Listed entries:
-*-*-

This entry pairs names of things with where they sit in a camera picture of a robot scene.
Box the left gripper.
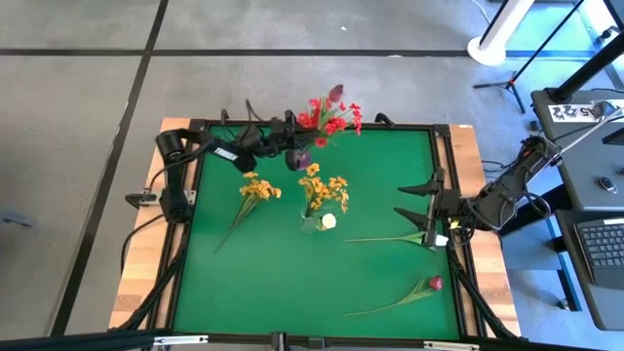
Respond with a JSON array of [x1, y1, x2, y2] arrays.
[[265, 109, 314, 157]]

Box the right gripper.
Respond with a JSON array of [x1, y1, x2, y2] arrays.
[[393, 167, 463, 248]]

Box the yellow artificial flower bunch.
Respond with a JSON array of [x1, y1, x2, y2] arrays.
[[213, 171, 283, 255], [297, 162, 350, 220]]

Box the dark red artificial tulip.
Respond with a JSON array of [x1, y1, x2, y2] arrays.
[[316, 83, 346, 140]]

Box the purple glass vase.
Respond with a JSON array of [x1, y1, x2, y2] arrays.
[[285, 148, 313, 173]]

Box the clear glass vase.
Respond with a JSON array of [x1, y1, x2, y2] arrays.
[[299, 213, 324, 235]]

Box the red artificial flower bunch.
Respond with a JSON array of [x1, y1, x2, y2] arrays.
[[295, 97, 365, 150]]

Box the black desk foot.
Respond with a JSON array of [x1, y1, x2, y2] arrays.
[[496, 184, 566, 236]]

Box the green table mat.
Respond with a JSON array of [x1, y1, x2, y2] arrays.
[[171, 125, 462, 341]]

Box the black tripod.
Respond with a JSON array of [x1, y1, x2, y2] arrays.
[[472, 0, 586, 114]]

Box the black table clamp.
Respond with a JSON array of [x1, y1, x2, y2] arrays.
[[125, 192, 162, 210]]

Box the white pillar base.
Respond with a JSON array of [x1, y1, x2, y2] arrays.
[[466, 0, 537, 68]]

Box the white paper label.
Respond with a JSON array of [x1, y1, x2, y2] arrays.
[[547, 102, 600, 124]]

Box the black floor tape line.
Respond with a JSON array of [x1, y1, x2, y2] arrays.
[[48, 0, 171, 337]]

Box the black keyboard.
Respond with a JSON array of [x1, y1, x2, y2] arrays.
[[573, 217, 624, 290]]

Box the black device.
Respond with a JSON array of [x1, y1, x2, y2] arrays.
[[602, 126, 624, 147]]

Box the black pole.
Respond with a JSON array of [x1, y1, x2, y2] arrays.
[[548, 29, 624, 104]]

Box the black bar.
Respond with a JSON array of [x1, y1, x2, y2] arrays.
[[0, 328, 172, 351]]

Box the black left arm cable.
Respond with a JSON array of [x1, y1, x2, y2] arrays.
[[245, 98, 265, 129]]

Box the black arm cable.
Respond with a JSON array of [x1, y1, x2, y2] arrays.
[[245, 98, 265, 129], [519, 190, 553, 219]]

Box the black aluminium table frame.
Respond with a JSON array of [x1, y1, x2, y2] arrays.
[[145, 118, 488, 351]]

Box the black cable bundle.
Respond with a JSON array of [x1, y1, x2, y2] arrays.
[[480, 156, 514, 174]]

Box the black diagonal frame strut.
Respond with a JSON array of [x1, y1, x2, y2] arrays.
[[446, 238, 521, 340], [116, 233, 189, 335]]

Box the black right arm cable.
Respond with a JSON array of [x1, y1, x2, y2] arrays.
[[519, 190, 553, 219]]

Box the silver bracket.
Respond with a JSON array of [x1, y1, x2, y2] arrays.
[[152, 333, 210, 348], [421, 340, 482, 351]]

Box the white cable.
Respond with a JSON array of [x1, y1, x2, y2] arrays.
[[555, 106, 624, 162]]

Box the black left base cable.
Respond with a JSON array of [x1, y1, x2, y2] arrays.
[[119, 213, 167, 277]]

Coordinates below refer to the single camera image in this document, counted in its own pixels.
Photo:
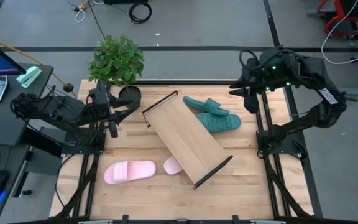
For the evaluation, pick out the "green potted plant black pot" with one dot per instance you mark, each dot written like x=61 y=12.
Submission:
x=117 y=60

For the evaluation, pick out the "red and black cart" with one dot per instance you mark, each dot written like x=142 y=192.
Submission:
x=343 y=9

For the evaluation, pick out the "yellow pole with black knob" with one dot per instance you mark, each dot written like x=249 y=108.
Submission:
x=26 y=56

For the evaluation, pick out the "black aluminium table frame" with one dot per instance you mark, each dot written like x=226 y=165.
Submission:
x=270 y=186

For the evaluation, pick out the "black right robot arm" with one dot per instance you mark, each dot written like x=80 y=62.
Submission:
x=322 y=77

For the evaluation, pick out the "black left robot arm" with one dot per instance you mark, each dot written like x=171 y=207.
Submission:
x=57 y=110

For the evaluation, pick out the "pink rubber slide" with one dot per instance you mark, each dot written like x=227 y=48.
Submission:
x=129 y=171
x=172 y=165

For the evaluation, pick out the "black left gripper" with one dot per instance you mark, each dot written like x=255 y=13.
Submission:
x=99 y=102

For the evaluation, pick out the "yellow power plug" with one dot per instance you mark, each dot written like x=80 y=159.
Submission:
x=82 y=6

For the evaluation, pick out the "green rubber slide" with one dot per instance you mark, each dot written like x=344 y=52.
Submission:
x=207 y=105
x=219 y=122

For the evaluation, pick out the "mint green stapler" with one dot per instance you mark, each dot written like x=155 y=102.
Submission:
x=29 y=76

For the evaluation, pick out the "black desk leg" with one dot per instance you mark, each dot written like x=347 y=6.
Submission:
x=22 y=172

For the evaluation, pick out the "dark grey keyboard desk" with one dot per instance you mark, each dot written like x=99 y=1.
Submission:
x=2 y=211

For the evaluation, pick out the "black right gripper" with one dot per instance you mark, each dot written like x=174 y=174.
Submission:
x=256 y=77

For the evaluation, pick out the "wooden shelf with black legs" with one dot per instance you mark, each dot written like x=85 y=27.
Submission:
x=185 y=137

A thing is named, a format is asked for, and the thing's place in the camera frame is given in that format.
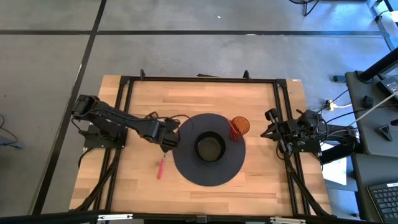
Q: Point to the black floor plug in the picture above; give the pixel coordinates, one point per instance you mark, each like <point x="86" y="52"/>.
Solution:
<point x="339" y="78"/>

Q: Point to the silver frame bracket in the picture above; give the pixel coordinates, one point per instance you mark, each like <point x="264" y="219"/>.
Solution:
<point x="115" y="216"/>
<point x="287" y="220"/>

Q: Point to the black triangular stand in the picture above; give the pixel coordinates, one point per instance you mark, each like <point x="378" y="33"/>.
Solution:
<point x="386" y="132"/>

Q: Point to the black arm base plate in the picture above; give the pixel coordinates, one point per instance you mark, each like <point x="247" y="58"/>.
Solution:
<point x="93" y="141"/>

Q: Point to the white paper sheet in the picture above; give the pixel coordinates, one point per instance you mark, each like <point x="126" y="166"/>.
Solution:
<point x="337" y="169"/>

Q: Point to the yellow plug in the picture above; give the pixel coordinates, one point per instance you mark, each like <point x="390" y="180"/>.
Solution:
<point x="330" y="105"/>

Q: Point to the black pole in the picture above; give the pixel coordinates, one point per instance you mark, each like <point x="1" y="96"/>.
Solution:
<point x="379" y="65"/>

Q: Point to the black keyboard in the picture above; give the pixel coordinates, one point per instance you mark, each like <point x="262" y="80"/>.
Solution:
<point x="385" y="202"/>

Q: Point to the round black plate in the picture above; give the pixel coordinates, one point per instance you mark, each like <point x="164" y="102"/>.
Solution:
<point x="189" y="155"/>

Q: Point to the grey floor object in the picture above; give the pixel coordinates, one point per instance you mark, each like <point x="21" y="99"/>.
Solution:
<point x="9" y="142"/>

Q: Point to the black bowl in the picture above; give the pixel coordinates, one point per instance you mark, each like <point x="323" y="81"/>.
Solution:
<point x="210" y="147"/>

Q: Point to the black aluminium table frame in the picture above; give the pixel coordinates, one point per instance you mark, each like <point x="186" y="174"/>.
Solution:
<point x="202" y="79"/>

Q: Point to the orange transparent cup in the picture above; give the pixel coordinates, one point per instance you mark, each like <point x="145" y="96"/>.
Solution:
<point x="242" y="124"/>

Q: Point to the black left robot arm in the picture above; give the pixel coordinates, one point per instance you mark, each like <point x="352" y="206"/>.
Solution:
<point x="109" y="116"/>

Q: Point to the small black block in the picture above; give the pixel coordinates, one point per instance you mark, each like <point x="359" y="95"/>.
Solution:
<point x="367" y="101"/>

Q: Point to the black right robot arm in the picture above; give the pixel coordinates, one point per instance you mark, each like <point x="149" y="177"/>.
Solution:
<point x="335" y="130"/>

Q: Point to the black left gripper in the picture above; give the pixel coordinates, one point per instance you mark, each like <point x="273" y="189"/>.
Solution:
<point x="168" y="133"/>

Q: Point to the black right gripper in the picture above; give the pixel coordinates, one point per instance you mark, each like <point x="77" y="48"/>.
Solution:
<point x="287" y="132"/>

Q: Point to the grey desk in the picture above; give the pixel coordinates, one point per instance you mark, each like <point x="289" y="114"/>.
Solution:
<point x="360" y="137"/>
<point x="363" y="174"/>

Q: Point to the black power adapter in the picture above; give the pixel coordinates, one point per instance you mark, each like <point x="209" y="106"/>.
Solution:
<point x="388" y="85"/>

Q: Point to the red utensil in cup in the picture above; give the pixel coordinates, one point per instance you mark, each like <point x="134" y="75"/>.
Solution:
<point x="233" y="130"/>

-*-*-

Task instructions: Reproduce every line of the records containing the string "keyboard".

Exercise output:
Box the black keyboard.
For the evaluation, pick out the "dark grey keyboard desk" with one dot per instance you mark, each dot written like x=99 y=1.
Q: Point to the black keyboard in the picture above; give the pixel coordinates, one point per instance you mark, each like <point x="262" y="80"/>.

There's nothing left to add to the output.